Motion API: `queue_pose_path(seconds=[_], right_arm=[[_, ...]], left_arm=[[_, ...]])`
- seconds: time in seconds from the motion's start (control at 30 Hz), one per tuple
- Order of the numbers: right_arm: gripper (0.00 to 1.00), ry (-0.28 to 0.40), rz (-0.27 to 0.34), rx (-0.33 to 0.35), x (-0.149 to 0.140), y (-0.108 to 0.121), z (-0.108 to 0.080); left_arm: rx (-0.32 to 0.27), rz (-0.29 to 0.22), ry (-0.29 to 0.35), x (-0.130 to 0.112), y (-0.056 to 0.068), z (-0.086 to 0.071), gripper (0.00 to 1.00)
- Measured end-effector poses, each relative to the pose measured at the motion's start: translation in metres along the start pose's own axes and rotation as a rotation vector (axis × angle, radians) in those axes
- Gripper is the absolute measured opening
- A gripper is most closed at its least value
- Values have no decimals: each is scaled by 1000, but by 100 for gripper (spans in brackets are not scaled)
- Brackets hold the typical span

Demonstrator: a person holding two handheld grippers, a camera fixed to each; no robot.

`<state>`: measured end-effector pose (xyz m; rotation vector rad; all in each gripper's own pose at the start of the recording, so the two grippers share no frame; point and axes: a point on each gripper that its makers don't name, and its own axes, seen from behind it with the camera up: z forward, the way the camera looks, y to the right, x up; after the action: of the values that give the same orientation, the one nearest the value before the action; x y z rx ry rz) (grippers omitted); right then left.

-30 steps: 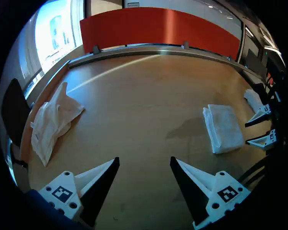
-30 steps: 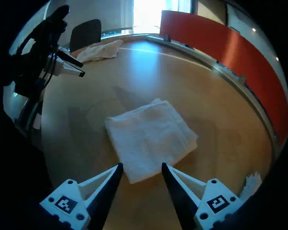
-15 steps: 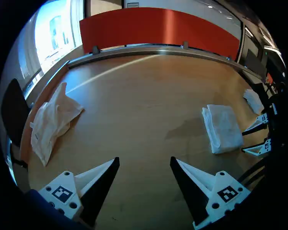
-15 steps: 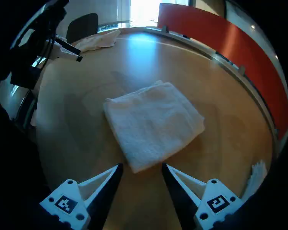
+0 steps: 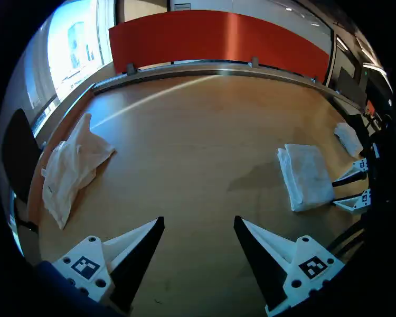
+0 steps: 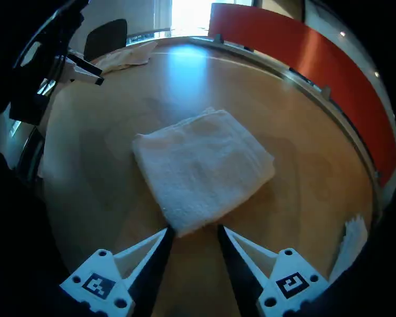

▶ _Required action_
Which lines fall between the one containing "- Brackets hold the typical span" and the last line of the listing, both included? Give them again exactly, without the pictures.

▶ _Answer for this exercise_
- Brackets hold the typical span

Demonstrator: a person holding two handheld grippers, a camera fixed to each; no robot.

`<state>`: measured end-effector pose (xyz m; rotation vector rad; all in each gripper's own pose at the start of the recording, so the two grippers share no frame; point and axes: a point on each gripper that its makers don't name, and its own axes, seen from behind it with the camera up: z forward, the way the camera looks, y to the right, x up; after the action: of the values that give the same orientation, the one nearest the value before the action; x y z rx ry rz) (grippers omitted); right then left.

-30 steps: 
-30 steps: 
-15 steps: 
-15 steps: 
+0 steps: 
+0 steps: 

That concludes the answer to the exercise.